Web Extra: Environmental education examined

The wisdom of educating the public about environmental matters was examined in detail this week during a conference attended by local representatives of government, business and the general public.

“Our purpose is to work out a way to broaden environmental education in Kitsap County,” said former South Kitsap Commissioner Charlotte Garrido, who helped to organize the event. “We are all concerned about the environment, and people in all walks of life need to be drawn into this discussion.”

While the focus of the E3 (standing for education, environment and economy) event was extensively local, it is part of a statewide network meant to develop a more cohesive policy all across Washington.

Tuesday’s gathering at Suquamish’s scenic Kiana Lodge was one of 18 such events held throughout the state, and the data gathered will be used to make recommendations that will hopefully create state policy.

“I expect reports will be written next spring,” said Environmental Education Association of Washington Executive Director Abby Ruskey. “The recommendations will be ready in time for the 2009 legislative session.”

Ruskey said the process is designed to connect everyone involved with environmental learning in schools, communities and businesses. “There are several groups who can contribute,” she said. “There are tribes, businesses, the military, faith-based groups and others. The first step is to connect all of them and develop a relationship where they can exchange ideas across regions.”

In this context education goes beyond schooling. Keynote speaker Kathy Fletcher noted that her 22-year-old son always reminds her that, “It is still our generation’s job to get things right. It is a complete cop-out to say that we need to focus on the young for education about the environment. We are not past our prime.”

Fletcher, a longtime environmental activist who is now the executive director of People for Puget Sound, said it is often difficult for individuals to stay on a dedicated environmental path.

“A lot of environmental education is directed at individuals,” she said. “They are told they need to do the right thing, like not build a bulkhead, or take the bus or ride a bike. But it can be discouraging to do all of those things in our personal lives and then see a huge project next door that is destroying the environment.

“You then ask yourself why you are riding your bike every day,” she said, “when they are always building more highways to accommodate more cars. It is important for people to be inspired and motivated to make our environment livable in the long run. But it is discouraging when what we do as individuals is not reinforced and completely swept aside by decisions made by government and large companies.”

Throughout the day, attendees discussed how they could educate themselves and the community about environmental issues. At several times it was noted how the group was not especially diverse. With some exceptions attendees were white, and within the boundaries of middle age.

There was the idea that environmental education will be lacking without consideration of those who fall into lower income brackets. While the conference was free, it still excluded many people who could have provided valuable input.

Said Kitsap CASH Director Stuart Walton, “We should have made a greater effort and actually invited many of these people.”

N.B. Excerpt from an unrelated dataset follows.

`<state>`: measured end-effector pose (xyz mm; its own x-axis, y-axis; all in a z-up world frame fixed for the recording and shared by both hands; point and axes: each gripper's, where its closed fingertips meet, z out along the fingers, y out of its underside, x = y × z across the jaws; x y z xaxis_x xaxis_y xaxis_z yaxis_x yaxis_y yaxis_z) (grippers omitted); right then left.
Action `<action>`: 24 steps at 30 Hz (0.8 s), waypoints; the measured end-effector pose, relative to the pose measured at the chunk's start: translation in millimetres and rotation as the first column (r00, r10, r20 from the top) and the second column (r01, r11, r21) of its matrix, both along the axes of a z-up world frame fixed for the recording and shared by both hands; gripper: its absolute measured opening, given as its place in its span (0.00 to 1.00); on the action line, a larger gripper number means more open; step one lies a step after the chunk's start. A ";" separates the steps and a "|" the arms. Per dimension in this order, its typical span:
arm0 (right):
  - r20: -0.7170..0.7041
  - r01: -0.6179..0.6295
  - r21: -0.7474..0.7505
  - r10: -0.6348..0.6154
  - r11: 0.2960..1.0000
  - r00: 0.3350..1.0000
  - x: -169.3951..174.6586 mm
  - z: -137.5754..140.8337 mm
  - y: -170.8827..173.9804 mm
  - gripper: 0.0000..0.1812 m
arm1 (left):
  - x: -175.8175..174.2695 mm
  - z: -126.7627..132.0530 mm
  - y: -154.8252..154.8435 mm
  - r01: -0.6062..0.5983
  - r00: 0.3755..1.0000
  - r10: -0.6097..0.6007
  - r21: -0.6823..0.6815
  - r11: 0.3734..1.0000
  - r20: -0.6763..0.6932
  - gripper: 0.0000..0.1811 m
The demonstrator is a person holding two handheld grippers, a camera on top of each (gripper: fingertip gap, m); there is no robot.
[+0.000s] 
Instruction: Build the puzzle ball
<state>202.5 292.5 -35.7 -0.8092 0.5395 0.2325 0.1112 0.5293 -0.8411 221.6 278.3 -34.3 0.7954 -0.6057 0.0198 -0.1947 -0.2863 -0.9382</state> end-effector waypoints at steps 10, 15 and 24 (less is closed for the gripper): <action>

On the other hand, the event’s homogeneity was an advantage. Many attendees remembered the first Earth Day in 1970, seeing the movement evolve from a curious offshoot of the anti-war efforts into a force that changed how people treat the land. After all, there was a time when littering was acceptable.

Kitsap County Solid Waste Technician Colleen Uureb said, “There was a lot of energy in the room. There was also a larger representation of local businesspeople than at other events. Usually they draw about one table of people in business — here we had three.”

While there was an acknowledgement that profit-mongering, anti-environment businesspeople still exist, there was a sense that business could be part of the solution.

“We need to balance our roles as stewards of the cultural habitat with the needs of economic development and job creation,” said Suquamish Tribal Chairman Leonard Forsman. “We see climate change, but there is also a change in building practices and retrofitting that can be a part of economic development. There is an entire industry that comes from being green, and we need to seize that opportunity.”

“In many cases a market-based solution can help the environment,” said Homebuilders of Kitsap County Executive Vice President Art Castle. “Regulatory solutions often cause polarization. How we implement these changes can be important, and if we facilitate the ‘how,’ we can make wiser choices and work more effectively. For example, there are low-impact ways of treating stormwater that can reduce development costs and provide tremendous environmental benefits.”

After the keynote speech, attendees split into smaller groups, first addressing future visualization and designing environmentally responsible citizens with the use of human outlines and sticky pads. Following this, discussion became more specific with topics such as business, schools and the media.

The meeting broke up with the informal promise to take what was learned into the community at large.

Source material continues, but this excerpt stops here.